Bergetar hati seisi studio mendengarnya. Kanker adalah anugerah, kata-kata yang membekas dalam di pikiran mereka. Banyak orang mengeluh atas penyakit yang dideritanya. Pemikiran untuk berdamai dengan penyakit dan memandangnya positif sangat langka.
"Saya kuat karena didampingi dua permata hati dan wanita berhati putih ini."
Tanpa diduga, Abi Assegaf memeluk dan mencium Arlita. Lalu ia beralih merengkuh Adica dan Syifa. Audience bertepuk tangan. Presenter menahan keharuan.
"Ah, aku tahu. Wanita berhati putih sepertimu akan mudah terharu melihat tontonan kesedihan seperti ini, Rose." Tuan Effendi berkataa sarkastik.
Calvin menatap tanpa kedip sosok semampai Adica yang kini berada dalam pelukan Abi Assegaf. Wajah tampannya memancarkan keikhlasan. Ikhlaskanlah, ikhlaskanlah yang dicintai menemukan jalan bahagianya sendiri.
"Aku tidak merasa sendiri. Aku kan punya Abi, Ummi, dan Adica." Syifa melempar senyum cantiknya. Rileks sekali saat tiba gilirannya diwawancara.
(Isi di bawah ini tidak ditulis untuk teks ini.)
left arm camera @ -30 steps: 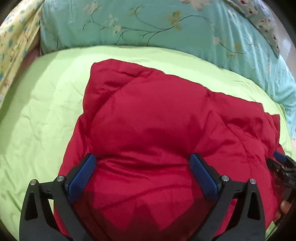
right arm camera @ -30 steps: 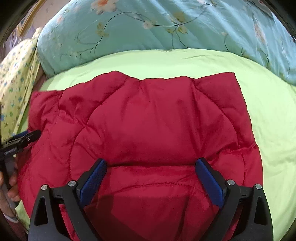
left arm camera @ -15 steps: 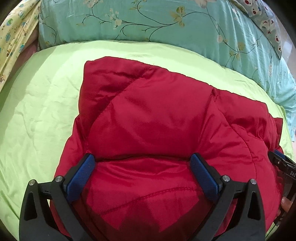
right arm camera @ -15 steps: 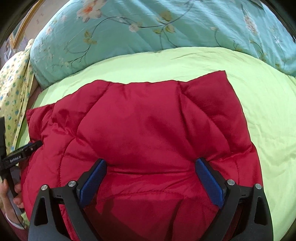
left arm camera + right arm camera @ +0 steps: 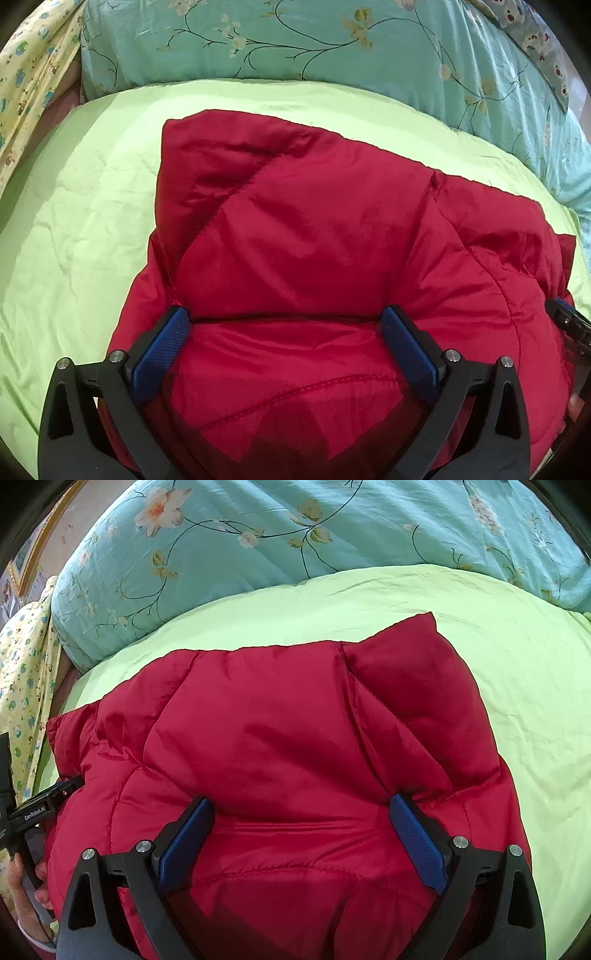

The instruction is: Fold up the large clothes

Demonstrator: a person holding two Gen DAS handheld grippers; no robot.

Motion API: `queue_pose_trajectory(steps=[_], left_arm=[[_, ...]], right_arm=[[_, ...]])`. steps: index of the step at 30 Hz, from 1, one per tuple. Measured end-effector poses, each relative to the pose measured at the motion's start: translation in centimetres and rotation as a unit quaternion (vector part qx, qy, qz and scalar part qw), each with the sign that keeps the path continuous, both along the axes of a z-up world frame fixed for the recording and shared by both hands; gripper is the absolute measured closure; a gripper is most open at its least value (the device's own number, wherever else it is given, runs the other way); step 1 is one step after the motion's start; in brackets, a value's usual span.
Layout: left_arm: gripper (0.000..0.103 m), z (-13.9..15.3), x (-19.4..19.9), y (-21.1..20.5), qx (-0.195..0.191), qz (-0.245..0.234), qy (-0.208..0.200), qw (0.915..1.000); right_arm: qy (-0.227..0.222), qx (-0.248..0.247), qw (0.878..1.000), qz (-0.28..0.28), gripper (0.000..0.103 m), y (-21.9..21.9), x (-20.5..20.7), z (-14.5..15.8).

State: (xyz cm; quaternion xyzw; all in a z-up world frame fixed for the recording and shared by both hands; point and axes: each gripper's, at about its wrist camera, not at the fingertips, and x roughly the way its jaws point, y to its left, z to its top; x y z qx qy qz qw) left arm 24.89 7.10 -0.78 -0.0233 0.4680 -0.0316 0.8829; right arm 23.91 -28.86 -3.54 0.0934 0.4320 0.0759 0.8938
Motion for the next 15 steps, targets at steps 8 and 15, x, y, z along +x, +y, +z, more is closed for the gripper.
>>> queue_pose_trajectory(steps=[8, 15], left_arm=[[0.000, 3.1, -3.8, -0.1, -0.002, 0.003, -0.019, 0.9998], [0.000, 6.3, -12.8, -4.0, -0.023, -0.032, -0.053, 0.9978]], right_arm=[[-0.007, 0.012, 1.000, -0.002, 0.006, -0.6, -0.7, 0.0], [-0.018, 0.023, 1.000, 0.003, 0.006, -1.0, -1.4, 0.3]])
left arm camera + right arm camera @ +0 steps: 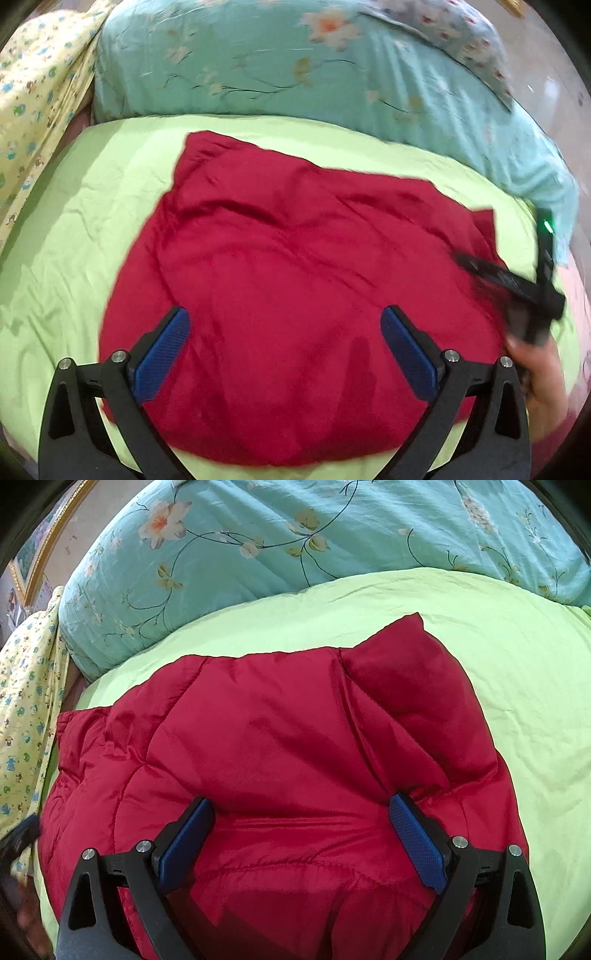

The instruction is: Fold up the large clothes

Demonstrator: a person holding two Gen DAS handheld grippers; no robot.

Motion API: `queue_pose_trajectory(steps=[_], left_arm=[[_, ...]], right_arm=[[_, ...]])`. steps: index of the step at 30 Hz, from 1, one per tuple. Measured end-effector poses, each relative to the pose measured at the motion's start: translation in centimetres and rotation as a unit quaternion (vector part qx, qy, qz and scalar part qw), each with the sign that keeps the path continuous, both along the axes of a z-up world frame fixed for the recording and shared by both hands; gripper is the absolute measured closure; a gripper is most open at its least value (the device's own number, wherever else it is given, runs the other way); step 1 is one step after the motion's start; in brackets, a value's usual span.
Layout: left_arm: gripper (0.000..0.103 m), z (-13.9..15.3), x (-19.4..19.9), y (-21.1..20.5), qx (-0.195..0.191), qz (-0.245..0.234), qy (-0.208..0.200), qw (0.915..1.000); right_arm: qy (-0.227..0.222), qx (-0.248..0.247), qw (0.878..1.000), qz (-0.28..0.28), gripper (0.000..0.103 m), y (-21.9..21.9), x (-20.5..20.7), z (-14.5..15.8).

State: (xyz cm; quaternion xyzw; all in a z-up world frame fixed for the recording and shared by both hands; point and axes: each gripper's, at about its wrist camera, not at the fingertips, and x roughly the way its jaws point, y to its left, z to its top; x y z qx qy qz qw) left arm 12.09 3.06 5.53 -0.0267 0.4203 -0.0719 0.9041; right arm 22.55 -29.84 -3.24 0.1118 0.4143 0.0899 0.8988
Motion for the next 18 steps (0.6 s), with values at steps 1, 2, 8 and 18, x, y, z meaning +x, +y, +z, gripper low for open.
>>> queue_pose_trajectory(steps=[1, 2, 8, 18], left_arm=[[0.000, -0.2, -0.6, -1.0, 0.012, -0.009, 0.004, 0.9999], [0.000, -0.8, -0.9, -2.0, 0.030, -0.015, 0.015, 0.9993], [0.000, -4.8, 0.3, -2.6, 0.053, -0.006, 0.051, 0.9973], [0.000, -5.1, -0.1, -3.4, 0.070, 0.009, 0.047, 0.9964]], right_arm=[[-0.001, 0.001, 1.000, 0.000, 0.006, 0.0, -0.1, 0.0], [-0.003, 0.003, 1.000, 0.001, 0.006, -0.1, -0.2, 0.1], [-0.033, 0.038, 0.999, 0.012, 0.005, -0.7, -1.7, 1.1], [-0.073, 0.043, 0.994, 0.063, 0.005, -0.4, -8.8, 4.0]])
"Syifa, kamu kan putri kampus nih. Model, duta mahasiswa, mantan presenter cilik, bintang iklan, pokoknya berprestasi dan multitallent gitu ya. Pernah nggak, ada teman-teman kamu yang bully keluarga kamu trus kamu marah dan semacamnya?"
"Pernah. Nggak tahu kenapa, hasil PET scan Abi tersebar. Banyak yang menghina Abi. Aku jelas nggak suka dong. Aku buktiin ke mereka kalau Abiku masih tetap Abi yang hebat...saat sakit sekalipun."
"Wow. Kompak sekali ya, keluarga Assegaf."
Kompak? Tuan Effendi kembali menebarkan sinisme. Keluarga Assegaf memang kompak. Kompak merebut anak lain, kompak memisahkan anak dari ayah kandungnya.
"Abi Assegaf sudah kuanggap seperti ayahku sendiri." kata Adica tulus, tulus sekali.